Atlanta (September 12, 2005) — Researchers at the Georgia Institute of Technology have uncovered important evidence that explains how water, usually an inhibitor of catalytic reactions, can sometimes promote them. The findings could lead to fewer constraints on reaction conditions potentially leading to the development of lower cost techniques for certain industrially important catalytic reactions. The results appear in the September 6, 2005 issue of Physical Review Letters.
“Normally, in most catalytic reactions, water can stop the reaction. It kills the catalyst,” said Uzi Landman, director of the Center for Computational Materials Science, Regents’ and Institute professor and Callaway chair of physics at Georgia Tech.
And that’s a big problem because ensuring that a reaction is water-free can add to production costs. Many catalytic reactions occur at high temperatures, which evaporates the water, said Landman. “However, any time that the reaction temperature is lowered and there’s humidity unfavorable effects may occur. You hope that when you heat the reaction up that the adsorbed water will come off, but sometimes it doesn’t. Sometimes the adsorption of water leads to an irreversible modification, such as oxidation, and deactivation of the catalyst. It’s poison; it poisons the catalyst,” he said.
In the late 1980's, Japanese scientist Masatake Haruta discovered that small particles of gold (which is chemically inert in bulk form and normally not a catalyst) are chemically very reactive. He also found that water can promote this catalytic activity.
Since the late 1990's, Landman’s group has been using advanced quantum mechanical computational methods to investigate how and why nanoclusters of gold act as chemical catalysts under dry conditions. This led to certain predictions that were verified experimentally by Ulrich Heiz’s group, who is now at the Technical University of Munich.
Earlier this year, the two groups co-authored a paper in the journal Science. It showed theoretical and experimental evidence of the role of charging on the catalytic activity of gold nanoclusters made of eight atoms when they are bonded to naturally occurring oxygen vacancy defects on a magnesia surface that supports the gold.

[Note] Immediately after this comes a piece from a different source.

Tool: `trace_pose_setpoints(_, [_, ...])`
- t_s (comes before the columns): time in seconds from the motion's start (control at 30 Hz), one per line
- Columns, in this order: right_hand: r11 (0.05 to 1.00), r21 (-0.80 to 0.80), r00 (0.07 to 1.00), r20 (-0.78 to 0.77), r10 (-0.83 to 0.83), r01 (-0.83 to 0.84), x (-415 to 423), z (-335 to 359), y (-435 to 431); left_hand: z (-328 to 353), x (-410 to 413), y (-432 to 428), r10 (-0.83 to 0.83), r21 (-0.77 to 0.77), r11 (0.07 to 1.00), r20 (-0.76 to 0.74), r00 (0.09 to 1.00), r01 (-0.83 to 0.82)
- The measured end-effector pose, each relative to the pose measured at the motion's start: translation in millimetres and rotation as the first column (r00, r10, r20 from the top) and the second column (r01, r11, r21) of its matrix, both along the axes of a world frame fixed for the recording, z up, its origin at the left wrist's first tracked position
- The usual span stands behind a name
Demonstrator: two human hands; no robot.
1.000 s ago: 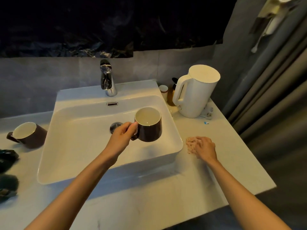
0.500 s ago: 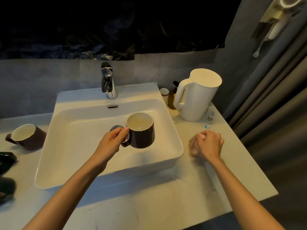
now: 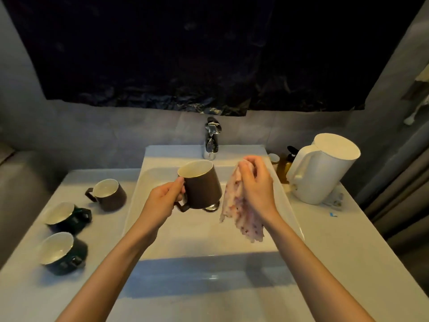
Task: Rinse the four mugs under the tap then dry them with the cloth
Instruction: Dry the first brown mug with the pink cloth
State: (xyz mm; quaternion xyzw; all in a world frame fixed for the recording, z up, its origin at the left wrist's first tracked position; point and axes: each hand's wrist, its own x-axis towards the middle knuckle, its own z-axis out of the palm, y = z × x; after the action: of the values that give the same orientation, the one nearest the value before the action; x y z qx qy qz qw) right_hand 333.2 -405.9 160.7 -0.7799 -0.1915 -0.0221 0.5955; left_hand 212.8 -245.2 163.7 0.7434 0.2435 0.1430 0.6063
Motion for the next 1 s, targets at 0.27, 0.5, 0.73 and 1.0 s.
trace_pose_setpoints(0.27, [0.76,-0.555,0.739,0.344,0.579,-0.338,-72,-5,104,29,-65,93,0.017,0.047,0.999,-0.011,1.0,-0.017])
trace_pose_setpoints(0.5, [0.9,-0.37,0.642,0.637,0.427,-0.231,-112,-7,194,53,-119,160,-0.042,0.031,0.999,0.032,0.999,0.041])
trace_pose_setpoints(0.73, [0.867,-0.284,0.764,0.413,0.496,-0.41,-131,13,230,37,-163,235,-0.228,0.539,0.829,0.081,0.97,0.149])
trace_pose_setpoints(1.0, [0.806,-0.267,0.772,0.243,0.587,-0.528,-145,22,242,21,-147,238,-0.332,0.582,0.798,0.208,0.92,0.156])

In the recent Physical Review Letters paper, the Georgia Tech group has made theoretical predictions on how a single water molecule can catalytically enhance a low-temperature reaction that turns carbon monoxide into carbon dioxide.
Using computer simulations, Landman and post doctoral fellow Angelo Bongiorno, found that the water molecule enhances the binding of an oxygen molecule to an eight atom gold nanocluster, either free or supported on an undefective magnesia substrate. The water molecule catalytically activates the aforementioned oxidation reaction of carbon monoxide. In the earlier studies on gold nanoclusters, defects in the support surface were required to give the gold a slight negative charge. In this latest study, the presence of a water molecule makes that requirement unnecessary.
Here’s how it works: the structure of the water molecule, H-O-H, is such that the end with the oxygen atom has a slight negative charge, while the two hydrogen atoms are positively charged. In the quantum molecular dynamics simulation, the negatively charged oxygen side of the water molecule bonds to one of the gold atoms, leaving the positively charged hydrogens of the water molecule dangling. Subsequently, an oxygen molecule (made of two oxygen atoms) binds favorably to a neighboring gold atom of the cluster and gets a slight negative charge in the process.
This results in an adsorbed slightly negatively charged oxygen molecule near one of the positively charged hydrogen atoms of the adsorbed water molecule. Since, in chemistry, (as in love) opposites attract, the two get together. So the oxygen pulls a proton (a positively charged hydrogen) from the water molecule resulting in formation of a hydroperoxyl (OOH) group and a hydroxyl (OH).
Now, this relationship can’t last because the addition of the hydrogen to the oxygen molecule to form OOH weakens the bond between the two oxygen atoms. All it takes to break that bond is a carbon monoxide molecule approaching from the gas phase, which bonds to one of the oxygens of the OOH to form carbon dioxide. This leaves the proton to return to the hydroxyl to reform the water molecule. The product carbon dioxide desorbes readily from the surface, and the left over oxygen atom stays bonded to the gold. But this single oxygen atom is very active (as singles often are) and is easily led away when another carbon monoxide comes along to bond with it to make a second carbon dioxide molecule.
“This reaction opens the door to a completely new idea; that polar molecules, like water, or molecules that are good proton donors may show us new channels of reactivity,” said Landman. “We may be able to take other catalytic reactions and use water as a promoter under some selective conditions,” added Bongiorno.
“In the future, we want to test the effect of multiple water molecules to see if there is a limit to how many water molecules can enhance reactions. In this case, we used magnesium oxide as a substrate. We’d like to know if the effect limited to that substrate or will it work with others?,” the two researchers said.